Merry Ann Moore is principal of Moore Creative, a strategic communications firm. She has 25 years’ experience helping corporations, government, small businesses and non-profits communicate in ways that motivate, educate and inspire their audiences. Her hobbies include: horses, hiking, camping, cycling, the Sunday crossword and walking the dogs. Interests include: environmental conservation, education reform, English Premier League and international soccer.
Kent Miller is an assistant professor of photojournalism and new media in the Department of Journalism at Central Michigan University. Miller’s photography has been published in international, national and regional online and print publications. He has won numerous awards including honorable mention.
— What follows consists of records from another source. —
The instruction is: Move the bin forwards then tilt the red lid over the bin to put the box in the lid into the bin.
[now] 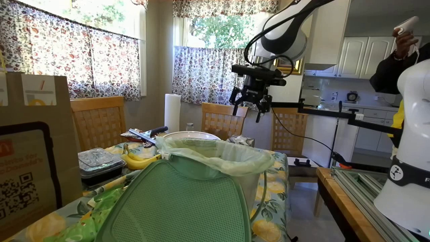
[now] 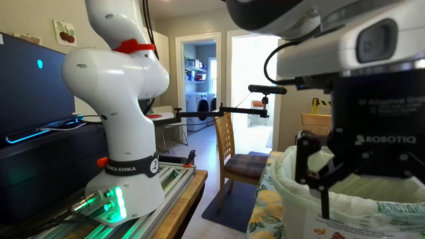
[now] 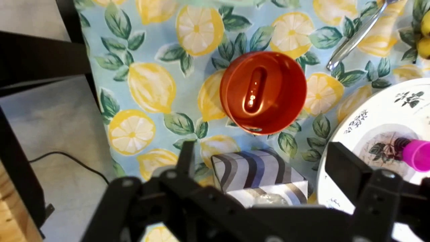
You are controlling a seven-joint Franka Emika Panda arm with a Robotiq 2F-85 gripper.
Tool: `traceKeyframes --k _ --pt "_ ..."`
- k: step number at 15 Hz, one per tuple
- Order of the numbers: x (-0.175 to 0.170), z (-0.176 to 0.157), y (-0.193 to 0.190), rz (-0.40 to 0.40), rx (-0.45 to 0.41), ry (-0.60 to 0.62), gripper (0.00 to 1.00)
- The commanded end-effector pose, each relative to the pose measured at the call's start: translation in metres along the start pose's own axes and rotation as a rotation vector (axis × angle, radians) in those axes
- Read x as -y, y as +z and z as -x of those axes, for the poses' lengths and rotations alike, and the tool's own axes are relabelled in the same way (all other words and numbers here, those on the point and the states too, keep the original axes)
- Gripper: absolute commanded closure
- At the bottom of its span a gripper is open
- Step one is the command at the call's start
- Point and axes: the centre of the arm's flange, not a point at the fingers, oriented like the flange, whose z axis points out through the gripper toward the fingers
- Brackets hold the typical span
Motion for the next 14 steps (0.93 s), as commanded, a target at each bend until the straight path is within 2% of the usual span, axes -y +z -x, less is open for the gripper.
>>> traceKeyframes --k 1,4,5,7,9,14 --pt "-0.020 0.016 -0.037 0.011 0.115 0.066 0.00" --pt "-0.024 0.024 -0.055 0.072 0.174 0.092 0.00" --pt "-0.027 0.025 -0.057 0.083 0.164 0.071 0.00" --pt "-0.030 0.023 -0.062 0.102 0.045 -0.090 0.00" --pt "-0.031 0.023 -0.067 0.147 -0.030 -0.171 0.00" --pt "-0.029 0.028 -0.071 0.212 -0.161 -0.408 0.00"
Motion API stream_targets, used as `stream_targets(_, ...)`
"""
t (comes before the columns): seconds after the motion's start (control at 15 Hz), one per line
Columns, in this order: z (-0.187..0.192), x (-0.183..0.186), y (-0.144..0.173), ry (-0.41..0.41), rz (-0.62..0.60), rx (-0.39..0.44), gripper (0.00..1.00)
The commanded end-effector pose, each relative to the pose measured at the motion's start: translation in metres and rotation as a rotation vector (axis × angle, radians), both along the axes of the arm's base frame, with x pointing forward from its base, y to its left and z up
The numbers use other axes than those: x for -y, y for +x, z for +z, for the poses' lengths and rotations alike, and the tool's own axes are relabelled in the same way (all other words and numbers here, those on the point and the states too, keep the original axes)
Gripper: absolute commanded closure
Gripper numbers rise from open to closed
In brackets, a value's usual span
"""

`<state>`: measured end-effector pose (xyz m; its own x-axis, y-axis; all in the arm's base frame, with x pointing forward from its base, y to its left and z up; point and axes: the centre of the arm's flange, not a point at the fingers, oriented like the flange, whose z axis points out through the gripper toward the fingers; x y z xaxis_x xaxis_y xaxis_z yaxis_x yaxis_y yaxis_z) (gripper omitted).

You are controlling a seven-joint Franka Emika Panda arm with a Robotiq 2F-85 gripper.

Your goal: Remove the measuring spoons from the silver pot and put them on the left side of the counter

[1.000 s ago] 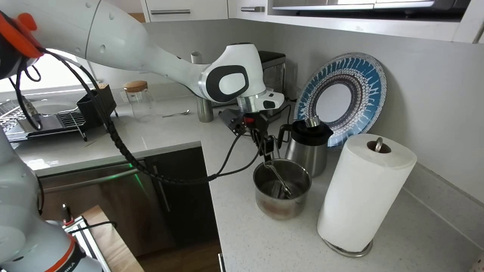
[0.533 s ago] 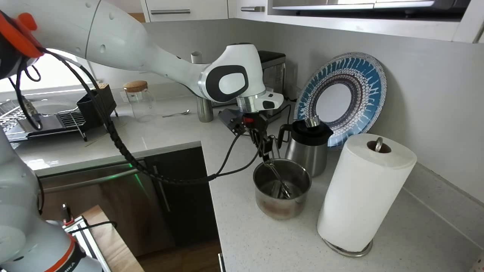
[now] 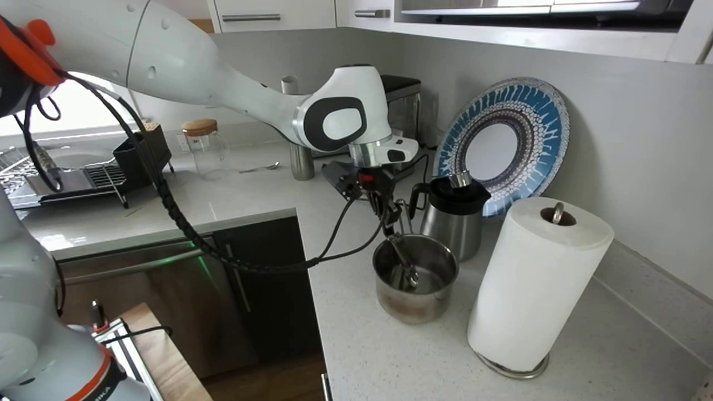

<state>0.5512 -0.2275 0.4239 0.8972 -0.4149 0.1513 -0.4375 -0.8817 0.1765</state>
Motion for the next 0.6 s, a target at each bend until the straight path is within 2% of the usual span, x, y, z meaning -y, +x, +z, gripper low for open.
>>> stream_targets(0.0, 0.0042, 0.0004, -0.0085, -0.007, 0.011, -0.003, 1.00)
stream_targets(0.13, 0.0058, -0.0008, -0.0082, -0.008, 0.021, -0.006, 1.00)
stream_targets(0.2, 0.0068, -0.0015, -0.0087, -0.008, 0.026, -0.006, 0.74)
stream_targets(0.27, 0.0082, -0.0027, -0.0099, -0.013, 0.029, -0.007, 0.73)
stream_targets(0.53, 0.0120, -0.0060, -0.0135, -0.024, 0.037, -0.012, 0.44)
Miller has been a photojournalist since 1988. He worked as a staff photographer for the Flint Journal for eight years, a staff photographer for The Bloomington Herald-Times for two years, and a photo editor for the Bay City Times for eight years. Miller travels to Alaska yearly to make photographs for the National Park Service. He has arranged agreements for photo/new media interns to work in Denali National Park and Kenai Fjords National Park. The agreements enable his students to get hands on experience working with the media specialist at each park. Miller holds a master’s degree in communication and multimedia from Saginaw Valley State University. His web site is: http://www.kentmiller.com.
Deborah Mercy has been a commercial fisherman, an Anchorage television reporter, and for the last 25 years a video producer for the Alaska Sea Grant Marine Advisory Program at the University of Alaska Fairbanks School of Fisheries and Ocean Sciences. She has been writing, directing, editing and producing marine educational videos in Alaska for over 25 years. Her subjects include marine debris, the CDQ program, marine safety and survival, and climate change, for which she has used her unique footage from rural Alaska communities and on board at-sea fishing vessels. Mercy’s work has been used by trainers to save lives at sea, by fishermen trying to maintain their businesses during hard economic times, and by community residents planning for environmental change. Her work has been shown throughout Alaska on 360 North, the History Channel, and other national outlets.